Süddeutsche Zeitung

Starnberg:Rechtsaufsicht ermahnt John

Rechtsaufsicht des Landratsamts: John hätte "Judas"-Beleidigung nicht tolerieren dürfen

Von Peter Haacke, Starnberg

Die beiden Dienstaufsichtsbeschwerden gegen Eva John, die drei Stadträte Mitte Oktober auf den Weg gebracht hatten, bleiben ohne gravierende Folgen für Starnbergs Bürgermeisterin. Die Kommunale Rechtsaufsicht am Landratsamt stellt im ersten Fall fest, dass die Stadträte sich sofort und nicht erst nach der Debatte über störende Zwischenrufe hätten beschweren müssen. Im zweiten Fall belässt es die Behörde bei einer Ermahnung der Bürgermeisterin, weil sie eine Beschimpfung von Günther Picker (WPS) ungerügt gelassen hatte. Picker hatte seine einstige Fraktionskollegin Sieglinde Loesti als "Judas" bezeichnet.

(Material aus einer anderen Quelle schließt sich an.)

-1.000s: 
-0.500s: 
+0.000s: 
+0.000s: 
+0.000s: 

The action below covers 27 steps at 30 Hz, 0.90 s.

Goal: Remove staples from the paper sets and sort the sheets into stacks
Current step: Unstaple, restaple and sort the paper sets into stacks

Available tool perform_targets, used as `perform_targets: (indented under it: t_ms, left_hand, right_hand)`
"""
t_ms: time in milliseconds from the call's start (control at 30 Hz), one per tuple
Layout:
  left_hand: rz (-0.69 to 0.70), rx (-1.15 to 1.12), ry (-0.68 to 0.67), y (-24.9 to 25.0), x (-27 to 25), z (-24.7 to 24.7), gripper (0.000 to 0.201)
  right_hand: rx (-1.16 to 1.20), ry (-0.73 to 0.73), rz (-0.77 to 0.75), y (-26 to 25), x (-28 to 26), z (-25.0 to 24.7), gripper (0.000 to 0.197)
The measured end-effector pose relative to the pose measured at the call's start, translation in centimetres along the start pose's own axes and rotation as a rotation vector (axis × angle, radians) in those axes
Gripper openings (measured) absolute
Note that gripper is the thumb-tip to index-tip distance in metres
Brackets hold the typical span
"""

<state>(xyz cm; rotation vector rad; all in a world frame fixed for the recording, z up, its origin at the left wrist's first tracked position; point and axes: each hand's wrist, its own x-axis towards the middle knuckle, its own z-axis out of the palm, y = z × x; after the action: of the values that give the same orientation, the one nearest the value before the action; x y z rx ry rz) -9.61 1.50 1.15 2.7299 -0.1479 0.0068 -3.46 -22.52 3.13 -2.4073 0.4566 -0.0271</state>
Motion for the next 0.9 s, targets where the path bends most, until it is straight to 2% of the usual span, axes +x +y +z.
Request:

Turbulent ging es zeitweise im Stadtrat am 10. Oktober zu: Wiederholt kam es zu Störungen aus dem Auditorium, während sich das Gremium mit der Frage eines erneuten Bürgerbegehrens gegen den B2-Tunnel befasste. Zuhörer applaudierten oder gaben ihr Missfallen kund. Am Ende verlangte Stadträtin Sieglinde Loesti, die sich 2016 den "Parteifreien" angeschlossen hatte, eine öffentliche Entschuldigung von Günther Picker (WPS), der sie in einer vorhergegangenen Sitzung im September als "Judas" bezeichnet hatte. Ein Begriff, den Charlotte Knobloch, Präsidentin der Israelitischen Kultusgemeinde von Oberbayern, als "untrennbar vom antijudaistischen Ressentiment" empfindet. Picker weigerte sich: "Sie sind das, was ich gesagt habe." Bürgermeisterin Eva John als Sitzungsleiterin habe dies alles geschehen lassen und sich nur auf den Hinweis beschränkt, die beiden Beteiligten mögen ihr Problem selbst klären, so der Vorwurf.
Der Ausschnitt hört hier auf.